◆ **TASK TO CARRY OUT**: The expected output is each line in the data below that includes the string "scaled".

◆ **ENTRIES SUPPLIED**:
------------
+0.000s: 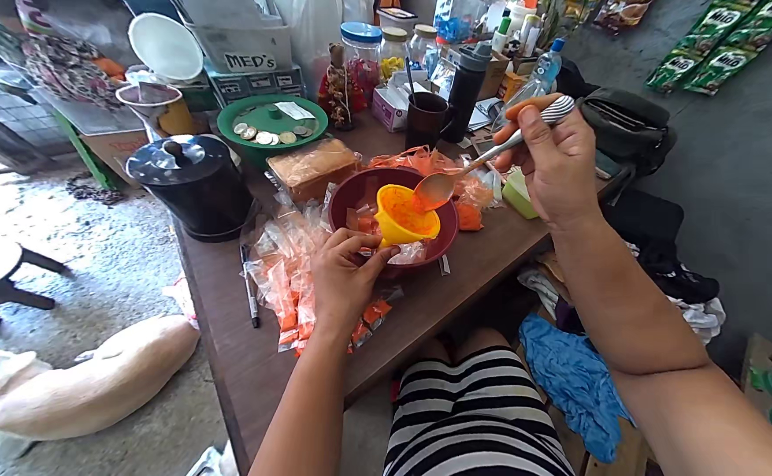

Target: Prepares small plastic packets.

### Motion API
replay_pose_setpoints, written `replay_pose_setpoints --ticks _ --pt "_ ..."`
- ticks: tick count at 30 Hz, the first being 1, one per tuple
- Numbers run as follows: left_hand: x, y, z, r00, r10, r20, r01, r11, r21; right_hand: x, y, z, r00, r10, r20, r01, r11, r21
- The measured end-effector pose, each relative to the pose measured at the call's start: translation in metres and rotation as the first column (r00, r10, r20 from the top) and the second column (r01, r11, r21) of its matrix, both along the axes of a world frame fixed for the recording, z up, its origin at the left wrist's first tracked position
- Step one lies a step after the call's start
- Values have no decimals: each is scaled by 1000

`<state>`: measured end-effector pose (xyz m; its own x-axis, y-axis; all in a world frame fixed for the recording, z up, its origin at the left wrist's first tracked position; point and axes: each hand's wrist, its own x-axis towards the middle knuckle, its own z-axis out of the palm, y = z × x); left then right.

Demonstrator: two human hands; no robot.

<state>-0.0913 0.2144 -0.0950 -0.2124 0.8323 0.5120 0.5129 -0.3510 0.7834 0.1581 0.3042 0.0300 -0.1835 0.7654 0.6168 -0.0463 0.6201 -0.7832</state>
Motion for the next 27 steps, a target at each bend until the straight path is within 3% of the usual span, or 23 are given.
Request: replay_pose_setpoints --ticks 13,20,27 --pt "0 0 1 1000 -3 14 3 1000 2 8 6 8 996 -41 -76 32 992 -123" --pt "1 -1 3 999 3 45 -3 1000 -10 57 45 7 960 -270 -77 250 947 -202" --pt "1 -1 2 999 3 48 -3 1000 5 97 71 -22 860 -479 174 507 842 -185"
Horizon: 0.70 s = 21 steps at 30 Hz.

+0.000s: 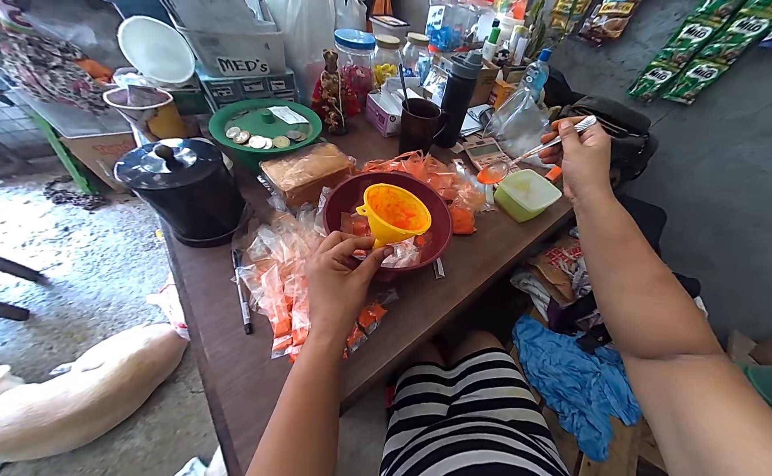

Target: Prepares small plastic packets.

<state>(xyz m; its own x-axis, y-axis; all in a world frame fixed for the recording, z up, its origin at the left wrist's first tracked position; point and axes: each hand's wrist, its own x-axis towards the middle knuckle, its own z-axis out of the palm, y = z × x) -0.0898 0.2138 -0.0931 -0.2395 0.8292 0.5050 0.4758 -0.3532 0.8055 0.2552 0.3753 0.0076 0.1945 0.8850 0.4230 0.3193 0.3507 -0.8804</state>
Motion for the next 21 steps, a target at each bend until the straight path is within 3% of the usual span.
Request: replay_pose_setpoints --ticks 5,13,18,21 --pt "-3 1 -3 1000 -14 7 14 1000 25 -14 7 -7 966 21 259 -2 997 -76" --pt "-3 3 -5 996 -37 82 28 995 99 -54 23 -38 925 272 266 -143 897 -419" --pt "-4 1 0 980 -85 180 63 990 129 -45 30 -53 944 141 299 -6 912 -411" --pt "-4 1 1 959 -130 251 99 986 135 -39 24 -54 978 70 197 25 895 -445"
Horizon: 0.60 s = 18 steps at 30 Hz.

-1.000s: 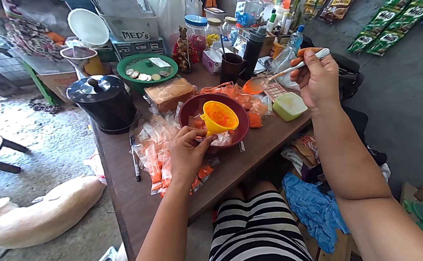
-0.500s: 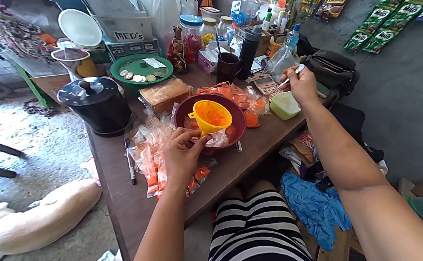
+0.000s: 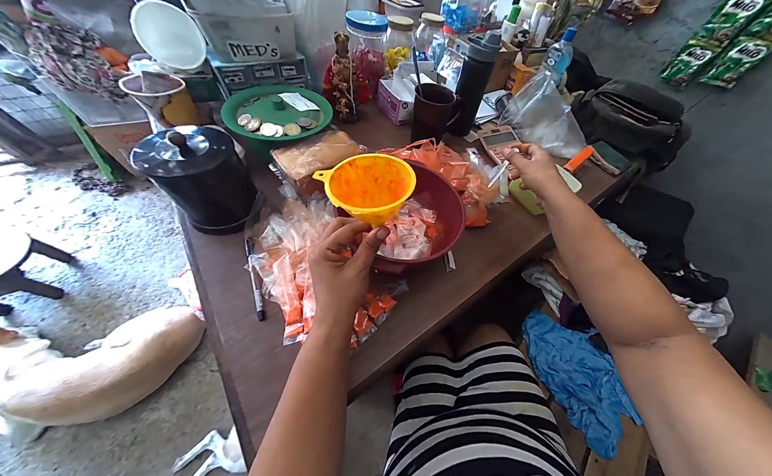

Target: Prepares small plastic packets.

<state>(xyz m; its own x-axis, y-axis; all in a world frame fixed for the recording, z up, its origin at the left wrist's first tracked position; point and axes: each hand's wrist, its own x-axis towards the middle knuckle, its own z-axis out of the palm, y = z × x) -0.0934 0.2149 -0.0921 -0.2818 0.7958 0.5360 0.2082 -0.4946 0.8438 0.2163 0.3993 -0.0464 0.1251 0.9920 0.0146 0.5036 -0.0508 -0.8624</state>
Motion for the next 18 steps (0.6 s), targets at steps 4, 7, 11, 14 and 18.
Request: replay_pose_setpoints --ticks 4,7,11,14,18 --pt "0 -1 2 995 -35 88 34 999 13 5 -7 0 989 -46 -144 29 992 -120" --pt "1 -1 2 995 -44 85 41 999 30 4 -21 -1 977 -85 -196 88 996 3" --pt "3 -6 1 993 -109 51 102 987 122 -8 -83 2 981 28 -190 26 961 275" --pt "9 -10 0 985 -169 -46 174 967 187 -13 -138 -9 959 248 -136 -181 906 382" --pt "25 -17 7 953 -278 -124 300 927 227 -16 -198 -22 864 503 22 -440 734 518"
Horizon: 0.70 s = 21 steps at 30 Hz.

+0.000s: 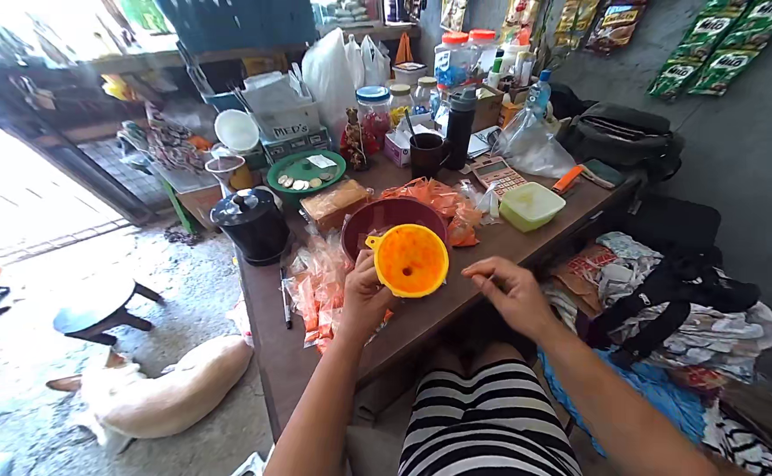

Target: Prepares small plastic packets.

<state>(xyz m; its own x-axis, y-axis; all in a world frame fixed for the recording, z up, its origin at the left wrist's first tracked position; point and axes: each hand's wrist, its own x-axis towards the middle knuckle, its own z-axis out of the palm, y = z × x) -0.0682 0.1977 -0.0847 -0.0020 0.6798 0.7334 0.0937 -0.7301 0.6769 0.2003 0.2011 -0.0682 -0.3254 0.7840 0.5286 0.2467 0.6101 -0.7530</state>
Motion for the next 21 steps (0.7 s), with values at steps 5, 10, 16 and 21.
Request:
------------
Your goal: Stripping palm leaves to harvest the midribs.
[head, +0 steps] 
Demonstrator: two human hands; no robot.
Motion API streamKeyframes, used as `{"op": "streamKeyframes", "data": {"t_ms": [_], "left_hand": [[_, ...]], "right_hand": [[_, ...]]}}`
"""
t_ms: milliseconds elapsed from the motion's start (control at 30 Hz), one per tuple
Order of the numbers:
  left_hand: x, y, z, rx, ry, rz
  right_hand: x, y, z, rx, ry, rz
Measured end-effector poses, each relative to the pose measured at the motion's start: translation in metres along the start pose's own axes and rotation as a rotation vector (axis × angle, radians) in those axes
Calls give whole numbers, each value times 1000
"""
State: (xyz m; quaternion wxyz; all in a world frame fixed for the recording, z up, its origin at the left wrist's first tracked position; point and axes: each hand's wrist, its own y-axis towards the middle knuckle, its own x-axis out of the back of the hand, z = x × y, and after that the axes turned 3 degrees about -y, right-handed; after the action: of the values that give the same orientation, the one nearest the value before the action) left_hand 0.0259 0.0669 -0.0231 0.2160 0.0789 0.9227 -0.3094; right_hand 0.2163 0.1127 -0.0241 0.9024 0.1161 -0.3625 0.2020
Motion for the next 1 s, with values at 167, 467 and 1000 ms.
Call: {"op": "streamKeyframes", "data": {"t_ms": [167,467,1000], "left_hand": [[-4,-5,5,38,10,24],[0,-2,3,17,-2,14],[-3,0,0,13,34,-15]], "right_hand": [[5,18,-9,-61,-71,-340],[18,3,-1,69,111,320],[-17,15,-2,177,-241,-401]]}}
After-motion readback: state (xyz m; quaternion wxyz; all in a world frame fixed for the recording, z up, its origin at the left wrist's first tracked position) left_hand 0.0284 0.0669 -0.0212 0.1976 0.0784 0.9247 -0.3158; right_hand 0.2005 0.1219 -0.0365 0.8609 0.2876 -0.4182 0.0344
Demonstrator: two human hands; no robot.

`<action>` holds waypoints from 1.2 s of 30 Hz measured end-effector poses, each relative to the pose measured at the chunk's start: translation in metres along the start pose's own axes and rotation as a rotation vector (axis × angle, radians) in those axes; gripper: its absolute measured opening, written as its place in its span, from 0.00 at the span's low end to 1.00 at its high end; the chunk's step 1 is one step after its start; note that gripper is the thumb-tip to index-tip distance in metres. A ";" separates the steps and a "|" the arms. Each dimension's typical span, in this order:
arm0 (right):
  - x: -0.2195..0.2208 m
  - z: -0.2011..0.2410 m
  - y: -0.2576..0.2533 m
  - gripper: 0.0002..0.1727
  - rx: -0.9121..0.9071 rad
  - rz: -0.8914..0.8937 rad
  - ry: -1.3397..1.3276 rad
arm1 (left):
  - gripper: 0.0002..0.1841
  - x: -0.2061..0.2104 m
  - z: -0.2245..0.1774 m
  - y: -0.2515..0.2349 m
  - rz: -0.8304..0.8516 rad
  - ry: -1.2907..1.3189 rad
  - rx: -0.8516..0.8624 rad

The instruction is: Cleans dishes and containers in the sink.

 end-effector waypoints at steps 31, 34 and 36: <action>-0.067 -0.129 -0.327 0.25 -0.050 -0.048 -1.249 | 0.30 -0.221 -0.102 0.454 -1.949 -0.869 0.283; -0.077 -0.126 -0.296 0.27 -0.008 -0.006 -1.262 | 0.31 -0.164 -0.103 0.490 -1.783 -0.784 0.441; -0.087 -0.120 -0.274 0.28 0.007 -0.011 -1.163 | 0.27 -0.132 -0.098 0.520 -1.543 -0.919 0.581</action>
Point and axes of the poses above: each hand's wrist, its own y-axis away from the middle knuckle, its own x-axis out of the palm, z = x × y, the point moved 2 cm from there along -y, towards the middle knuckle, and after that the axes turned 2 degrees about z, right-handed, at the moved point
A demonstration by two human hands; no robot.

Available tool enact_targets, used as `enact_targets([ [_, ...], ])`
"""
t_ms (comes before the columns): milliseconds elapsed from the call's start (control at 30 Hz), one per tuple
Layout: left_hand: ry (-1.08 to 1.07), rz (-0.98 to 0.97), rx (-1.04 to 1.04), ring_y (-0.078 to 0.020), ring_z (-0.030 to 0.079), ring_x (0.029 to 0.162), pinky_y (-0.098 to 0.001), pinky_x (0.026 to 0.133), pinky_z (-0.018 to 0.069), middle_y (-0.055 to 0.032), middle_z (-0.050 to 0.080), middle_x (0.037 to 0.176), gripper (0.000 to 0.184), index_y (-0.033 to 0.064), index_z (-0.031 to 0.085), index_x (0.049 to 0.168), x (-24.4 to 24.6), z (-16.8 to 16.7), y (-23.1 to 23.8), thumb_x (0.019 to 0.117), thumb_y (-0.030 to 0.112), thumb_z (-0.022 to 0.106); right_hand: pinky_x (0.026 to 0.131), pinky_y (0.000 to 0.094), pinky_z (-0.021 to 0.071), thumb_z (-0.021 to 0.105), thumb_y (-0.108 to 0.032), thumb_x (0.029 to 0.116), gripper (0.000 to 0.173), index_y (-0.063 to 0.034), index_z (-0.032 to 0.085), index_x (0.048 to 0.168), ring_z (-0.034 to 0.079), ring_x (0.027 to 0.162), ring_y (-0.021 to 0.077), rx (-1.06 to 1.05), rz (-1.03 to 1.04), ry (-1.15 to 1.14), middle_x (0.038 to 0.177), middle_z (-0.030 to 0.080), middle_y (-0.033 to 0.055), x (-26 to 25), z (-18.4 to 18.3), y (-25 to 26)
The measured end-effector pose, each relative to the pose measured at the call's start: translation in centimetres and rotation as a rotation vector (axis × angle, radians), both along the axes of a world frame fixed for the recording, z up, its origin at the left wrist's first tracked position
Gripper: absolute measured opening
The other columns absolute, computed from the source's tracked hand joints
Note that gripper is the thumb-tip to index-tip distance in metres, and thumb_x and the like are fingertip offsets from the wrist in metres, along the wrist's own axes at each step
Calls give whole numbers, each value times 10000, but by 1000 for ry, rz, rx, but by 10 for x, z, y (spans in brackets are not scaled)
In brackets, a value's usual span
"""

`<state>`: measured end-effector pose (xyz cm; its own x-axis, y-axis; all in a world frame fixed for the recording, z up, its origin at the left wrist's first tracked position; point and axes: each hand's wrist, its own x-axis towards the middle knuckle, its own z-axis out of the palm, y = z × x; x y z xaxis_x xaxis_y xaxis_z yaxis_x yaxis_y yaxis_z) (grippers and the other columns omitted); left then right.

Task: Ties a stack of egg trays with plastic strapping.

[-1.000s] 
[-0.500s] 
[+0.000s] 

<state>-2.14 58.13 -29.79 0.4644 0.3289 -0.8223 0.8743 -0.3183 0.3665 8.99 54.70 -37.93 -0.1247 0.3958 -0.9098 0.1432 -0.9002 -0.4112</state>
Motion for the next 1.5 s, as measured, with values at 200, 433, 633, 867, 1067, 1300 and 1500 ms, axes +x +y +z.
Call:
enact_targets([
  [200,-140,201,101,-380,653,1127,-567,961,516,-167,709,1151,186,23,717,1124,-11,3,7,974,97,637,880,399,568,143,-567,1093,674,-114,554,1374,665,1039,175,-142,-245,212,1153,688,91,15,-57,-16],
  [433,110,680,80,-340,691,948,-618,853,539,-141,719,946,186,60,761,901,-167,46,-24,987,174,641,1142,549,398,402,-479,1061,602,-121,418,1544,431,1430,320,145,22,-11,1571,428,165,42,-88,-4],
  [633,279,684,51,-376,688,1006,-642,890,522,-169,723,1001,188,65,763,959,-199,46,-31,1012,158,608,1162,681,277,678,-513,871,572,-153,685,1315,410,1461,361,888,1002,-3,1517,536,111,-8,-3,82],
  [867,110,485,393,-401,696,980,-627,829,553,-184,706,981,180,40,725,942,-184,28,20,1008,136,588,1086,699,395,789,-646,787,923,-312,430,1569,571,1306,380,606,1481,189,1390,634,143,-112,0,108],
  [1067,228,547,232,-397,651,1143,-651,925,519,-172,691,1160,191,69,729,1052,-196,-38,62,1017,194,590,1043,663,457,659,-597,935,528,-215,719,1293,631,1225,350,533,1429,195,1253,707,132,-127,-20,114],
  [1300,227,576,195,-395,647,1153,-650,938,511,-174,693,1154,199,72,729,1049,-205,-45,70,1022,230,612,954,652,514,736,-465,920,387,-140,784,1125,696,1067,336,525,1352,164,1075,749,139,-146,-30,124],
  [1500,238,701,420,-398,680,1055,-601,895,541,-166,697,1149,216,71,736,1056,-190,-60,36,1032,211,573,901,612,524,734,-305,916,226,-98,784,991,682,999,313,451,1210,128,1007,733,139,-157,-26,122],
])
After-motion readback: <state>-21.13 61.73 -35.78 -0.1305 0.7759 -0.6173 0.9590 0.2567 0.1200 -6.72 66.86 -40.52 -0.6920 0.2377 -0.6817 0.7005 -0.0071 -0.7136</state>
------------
◆ **ANSWER BELOW**:
- Values have no decimals: each is scaled by 1000
Calls give whole numbers, each value times 10000, but by 1000 for ry, rz, rx, but by 10 for x, z, y (spans in brackets are not scaled)

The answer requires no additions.